The usual model includes orthogonal model and perspective model. Here we focus on the latter one. All is about how to transform 3d points in world coordinates to 2d points in pixel coordinates. We will introduce the process step by step, which includes the basic concepts of camera: extrinsic and intrinsic parameters.
World Coordinates to Camera Coordinates
Given 3d point $P=(X,Y,Z)$ in world coordinates, the position $P_c=(X_c, Y_c, Z_c)$ is:
\begin{equation} \begin{bmatrix} X_c \cr Y_c \cr Z_c \cr 1 \end{bmatrix}= \begin{bmatrix} R & T \cr 0 & 1 \end{bmatrix} \begin{bmatrix} X \cr Y \cr Z \cr 1 \end{bmatrix} \end{equation}
where R is a 3*3 rotation matrix represents camera orientation and T is a three vector that represents camera translation. These are the extrinsic parameters, which is based on the origin choice of world coordinates.
Camera Coordinates to Image Plane
After getting position in camera view, the perspective projection from 3d to 2d image need to be considered, by which homogeneous coordinates is used to work. If $P_i=(x,y,1)$, then due to similar triangulation, $x=f\frac{X_c}{Z_c}$, $y=f\frac{Y_c}{Z_c}$, where $f$ is the focus length of camera. We could use homogeneous coordinates to represent the computing way:
\begin{equation} \begin{bmatrix} x \cr y \cr 1 \end{bmatrix}= \begin{bmatrix} f & 0 & 0 & 0 \cr 0 & f & 0 & 0 \cr 0 & 0 & 1 & 0 \end{bmatrix} \begin{bmatrix} X_c \cr Y_c \cr Z_c \cr 1 \end{bmatrix} \end{equation}
Note that the equality “=” here holds in homogeneous coordinates, not Cartesian one. If you want the exact values, the right side of equation need to be divided by $Z_c$.
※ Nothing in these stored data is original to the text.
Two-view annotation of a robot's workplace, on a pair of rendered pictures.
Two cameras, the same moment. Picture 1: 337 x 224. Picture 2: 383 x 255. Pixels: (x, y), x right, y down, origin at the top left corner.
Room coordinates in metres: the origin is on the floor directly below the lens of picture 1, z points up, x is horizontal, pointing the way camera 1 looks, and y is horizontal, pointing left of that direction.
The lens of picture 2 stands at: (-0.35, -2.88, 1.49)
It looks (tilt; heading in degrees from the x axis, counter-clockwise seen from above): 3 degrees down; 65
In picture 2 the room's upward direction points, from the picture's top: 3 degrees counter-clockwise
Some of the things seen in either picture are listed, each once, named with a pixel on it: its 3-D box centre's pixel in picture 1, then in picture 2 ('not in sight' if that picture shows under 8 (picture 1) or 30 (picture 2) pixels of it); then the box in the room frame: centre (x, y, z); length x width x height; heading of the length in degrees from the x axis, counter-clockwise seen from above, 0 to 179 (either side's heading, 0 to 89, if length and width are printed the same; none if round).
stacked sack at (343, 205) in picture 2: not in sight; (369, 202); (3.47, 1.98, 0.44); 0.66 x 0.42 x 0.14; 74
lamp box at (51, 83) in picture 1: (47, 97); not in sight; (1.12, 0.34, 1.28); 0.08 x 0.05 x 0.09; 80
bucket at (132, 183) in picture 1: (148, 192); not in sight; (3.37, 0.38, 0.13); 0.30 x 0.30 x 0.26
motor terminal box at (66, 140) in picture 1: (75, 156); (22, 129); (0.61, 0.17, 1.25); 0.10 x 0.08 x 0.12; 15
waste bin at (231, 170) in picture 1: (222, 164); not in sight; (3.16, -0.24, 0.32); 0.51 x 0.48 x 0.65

Image Plane to Pixel Coordinates
The final component is the 2D to 2D transformation that relates points $P_i$ on the camera image plane to pixel coordinates $p=(u,v,1)$. This is written as follows:
\begin{equation} p=KP_i \end{equation}
where $K$ is an upper triangular camera calibration matrix of the form:
\begin{equation} K= \begin{bmatrix} \alpha_u & s & u_0 \cr 0 & \alpha_v & v_0 \cr 0 & 0 & 1 \end{bmatrix} \end{equation}
$\alpha_u$ and $\alpha_v$ are scale factors, $s$ is skew, and $(u_0,v_0)$ is the principal point, which is the position of optical center in pixel coordinates. These are intrinsic parameters. More details could be found in reference.
We could combine the steps to get the whole transform $T$ to represent that:
\begin{equation} p=TP \end{equation}
Vision and Graphics Usage
In vision field, $p$ is usually known but not $T$ and $P$. So we need camera calibration and have other application like structure-from-motion. In graphics field, $T$ and $P$ are indicated by users and they care about what is $p$ called rendering. They are totally inverse.